2.3. Hydrocarbon Biodegradation Analysis

The assessment of the loss of individual groups of hydrocarbons was performed after 24, 72, and 168 h of biodegradation, and expressed as a share of the concentration of hydrocarbons directly after inoculation. Gas chromatography, coupled with mass spectrometry (GC–MS), was used for the measurements. The detailed method of extracts preparation and analysis conditions are described in a previous publication [8].

2.4. Metabolic Activity Analysis

In order to evaluate the metabolic population during the biodegradation process, expressed as the redox potential of microbial cells, the method of flow cytometry was used. The bacteria samples were taken after 24 h and 168 h of biodegradation, and stained using BacLight™ RedoxSensor™ Green Vitality Kit (Thermo Fisher Scientific, MA, USA). The negative control sample consisted of metabolically inactive, thermally inactivated dead bacteria cells. The analysis protocol was based on the manufacturer instructions, and described in detail in our previous publication [26]. The percentage of the population with high and low metabolic activity was calculated by gating the dot plots of the median fluorescein isothiocyanate fluorescence intensity signals (FITC-A) versus the median signals of the side scatter parameter (SSC-A). The following groups were set: metabolically inactive cells (Q1), metabolically active cells (Q2), and artifacts (Q3 and Q4).

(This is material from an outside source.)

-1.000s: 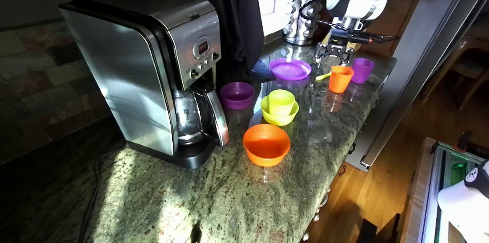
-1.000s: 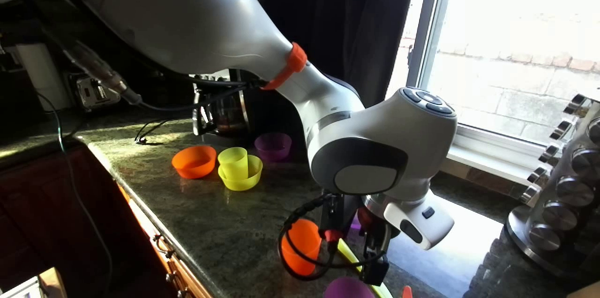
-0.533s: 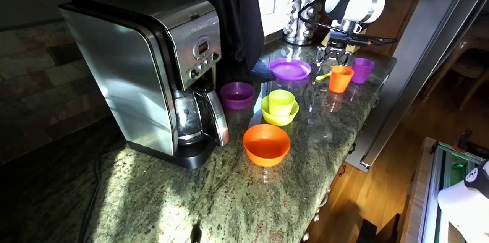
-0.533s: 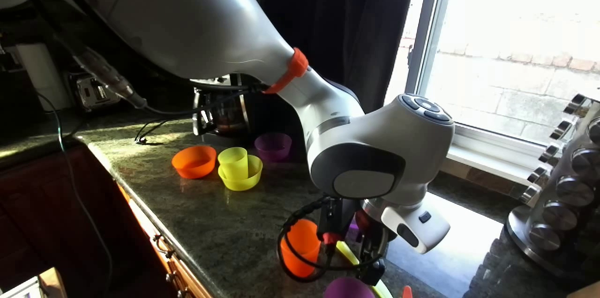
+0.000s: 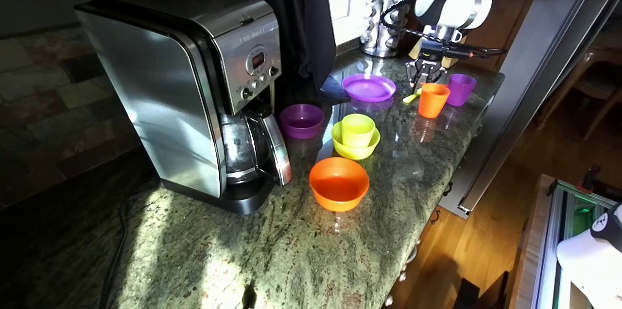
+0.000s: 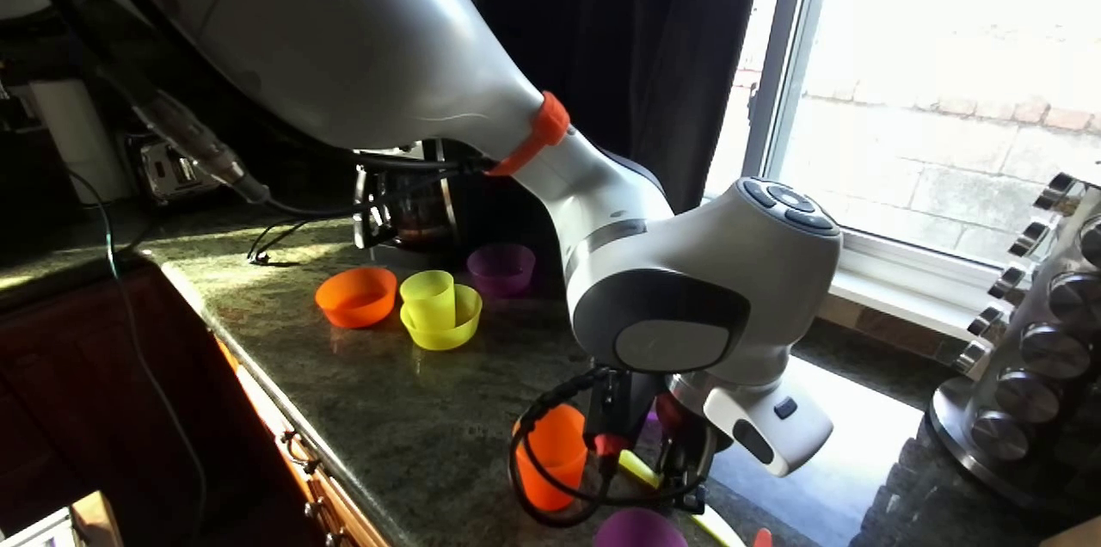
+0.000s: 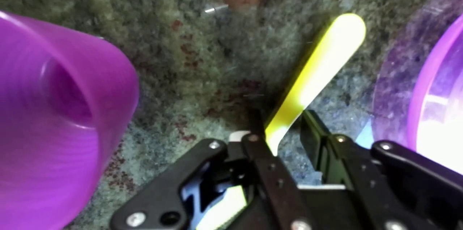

2.5. Genetic Analysis of Microbial Population

2.5.1. DNA Isolation

The isolation of genomic DNA was performed using the Genomic Mini AX Bacteria Spin kit (A&A Biotechnology, Gdańsk, Poland). All isolation steps were conducted according to the protocol provided by the manufacturer. The samples were taken after 168 h of the biodegradation process. The isolation efficiency was controlled by the fluorimetric method on the Qbit 3.0 device, using the Qubit™ dsDNA HS Assay Kit (ThermoFisher Scientific, Waltham, MA, USA). For each sample, three DNA extractions were carried out. Lastly, samples were mixed together, after a positive quantification.

2.5.2. NGS Sequencing

For microbial population taxonomy analysis, the V4 region of the 16SrRNA was amplified, based on the 515F-806R primers designed by Caporaso et al. (2012) [28]. The PCR details were optimized, and described in a previous publication [8].
Sequencing of the obtained amplicons was performed on the MiSeq platform (Illumina, CA, USA). The construction of amplicons and libraries normalization protocol is described in a previous work [26].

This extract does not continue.